[Work instructions]: Exact copy, pictures excluded: please retype the lines from the start of the material through the line containing "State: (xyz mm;", both ends included, and nothing more.

+ + + + + + +

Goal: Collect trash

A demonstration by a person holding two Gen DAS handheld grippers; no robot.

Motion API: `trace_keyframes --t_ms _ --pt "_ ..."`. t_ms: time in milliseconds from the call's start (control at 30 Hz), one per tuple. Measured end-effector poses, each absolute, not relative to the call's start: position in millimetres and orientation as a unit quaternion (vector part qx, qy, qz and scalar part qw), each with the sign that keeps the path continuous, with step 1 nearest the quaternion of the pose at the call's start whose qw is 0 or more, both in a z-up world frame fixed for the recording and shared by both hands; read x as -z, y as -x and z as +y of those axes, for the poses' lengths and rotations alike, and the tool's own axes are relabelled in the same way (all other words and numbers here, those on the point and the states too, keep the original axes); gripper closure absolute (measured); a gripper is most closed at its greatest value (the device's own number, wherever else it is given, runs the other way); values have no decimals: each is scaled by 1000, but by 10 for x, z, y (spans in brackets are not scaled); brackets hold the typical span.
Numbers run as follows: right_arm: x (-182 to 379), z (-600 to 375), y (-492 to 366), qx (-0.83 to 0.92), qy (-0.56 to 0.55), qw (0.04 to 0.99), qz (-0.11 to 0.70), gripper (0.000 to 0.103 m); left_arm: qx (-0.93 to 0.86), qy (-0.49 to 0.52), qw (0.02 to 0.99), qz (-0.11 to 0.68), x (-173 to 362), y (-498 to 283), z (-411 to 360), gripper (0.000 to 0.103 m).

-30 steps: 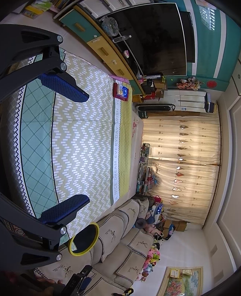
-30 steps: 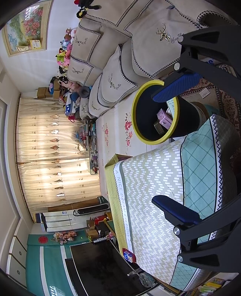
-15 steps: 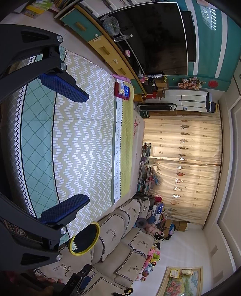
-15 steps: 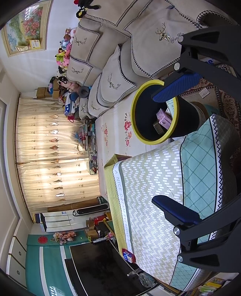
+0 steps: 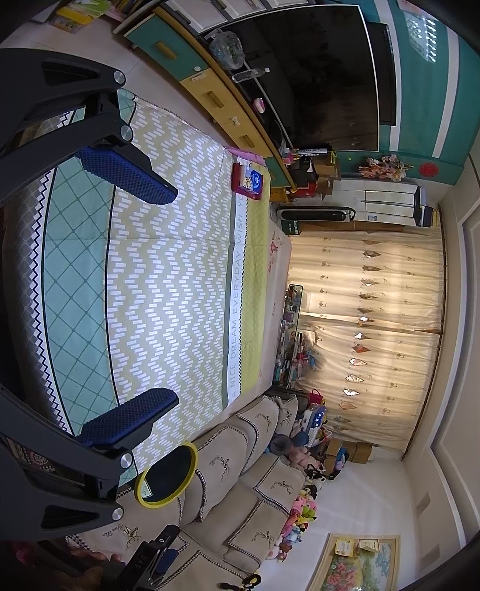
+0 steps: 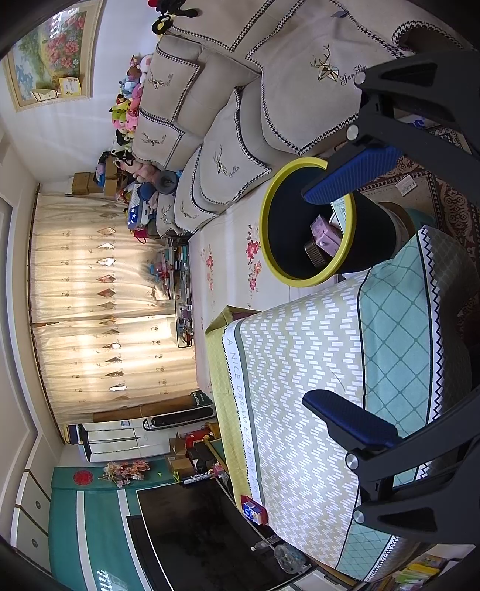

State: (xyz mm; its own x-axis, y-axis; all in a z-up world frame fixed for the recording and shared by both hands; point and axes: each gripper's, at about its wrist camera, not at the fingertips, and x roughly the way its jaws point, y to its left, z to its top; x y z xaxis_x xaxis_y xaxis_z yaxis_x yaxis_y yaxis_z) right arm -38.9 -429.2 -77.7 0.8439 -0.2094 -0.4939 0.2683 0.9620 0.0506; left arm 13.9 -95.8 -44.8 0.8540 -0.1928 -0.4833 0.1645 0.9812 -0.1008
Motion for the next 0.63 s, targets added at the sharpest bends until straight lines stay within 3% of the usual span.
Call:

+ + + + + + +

[Solution to this exercise]:
Goal: Collect trash

A demonstration by a person holding two Gen DAS handheld grippers; no robot.

Motion API: `trace_keyframes --t_ms _ --pt "_ ..."`. t_ms: time in milliseconds from the call's start (control at 30 Hz), one per tuple. Measured end-effector poses, each absolute, not relative to the call's start: position in millimetres and orientation as a unit quaternion (vector part qx, qy, qz and scalar part qw), each with the sign that keeps the path continuous, with step 1 nearest the quaternion of the pose at the call's start whose qw is 0 or more, both in a z-up world frame fixed for the recording and shared by both hands; read x as -z, y as -x and z as +y of those axes, for the poses' lengths and rotations alike, and the tool's own axes are relabelled in the same way (all other words and numbers here, those on the point and the states too, keep the original axes); gripper closure absolute (measured); a gripper is most closed at its greatest value (the device's own number, wherever else it is given, runs the other way); values have no decimals: each is scaled by 1000, but by 10 for x, z, y (spans in brackets are not scaled); brackets hold the typical span.
Numbers run as follows: right_arm: x (-182 to 379), z (-600 to 375), y (-492 to 366), qx (-0.83 to 0.92), qy (-0.56 to 0.55), qw (0.04 to 0.99), qz (-0.11 to 0.70), gripper (0.000 to 0.103 m); left_arm: qx (-0.93 to 0.86), qy (-0.49 to 0.52), qw (0.02 to 0.99), qz (-0.11 to 0.68), x (-173 to 362), y (-498 to 283), z (-411 to 360), gripper (0.000 to 0.103 m).

-30 steps: 
-30 steps: 
-15 steps: 
-15 steps: 
+0 steps: 
+0 steps: 

State: (xyz mm; its own x-axis, y-axis; all in a z-up world frame fixed for the recording and shared by both hands; point and axes: each gripper's, at about its wrist camera, not at the fingertips, and x roughly the way its jaws point, y to its left, z to its top; x y z xaxis_x xaxis_y xaxis_z yaxis_x yaxis_y yaxis_z) right arm -38.9 -429.2 -77.7 0.8439 -0.2094 -0.4939 0.2683 0.9620 0.0506; left arm 13.9 -95.8 -44.8 0.8540 -0.1928 -0.4833 0.1645 0.9812 -0.1008

What appears above is the full answer.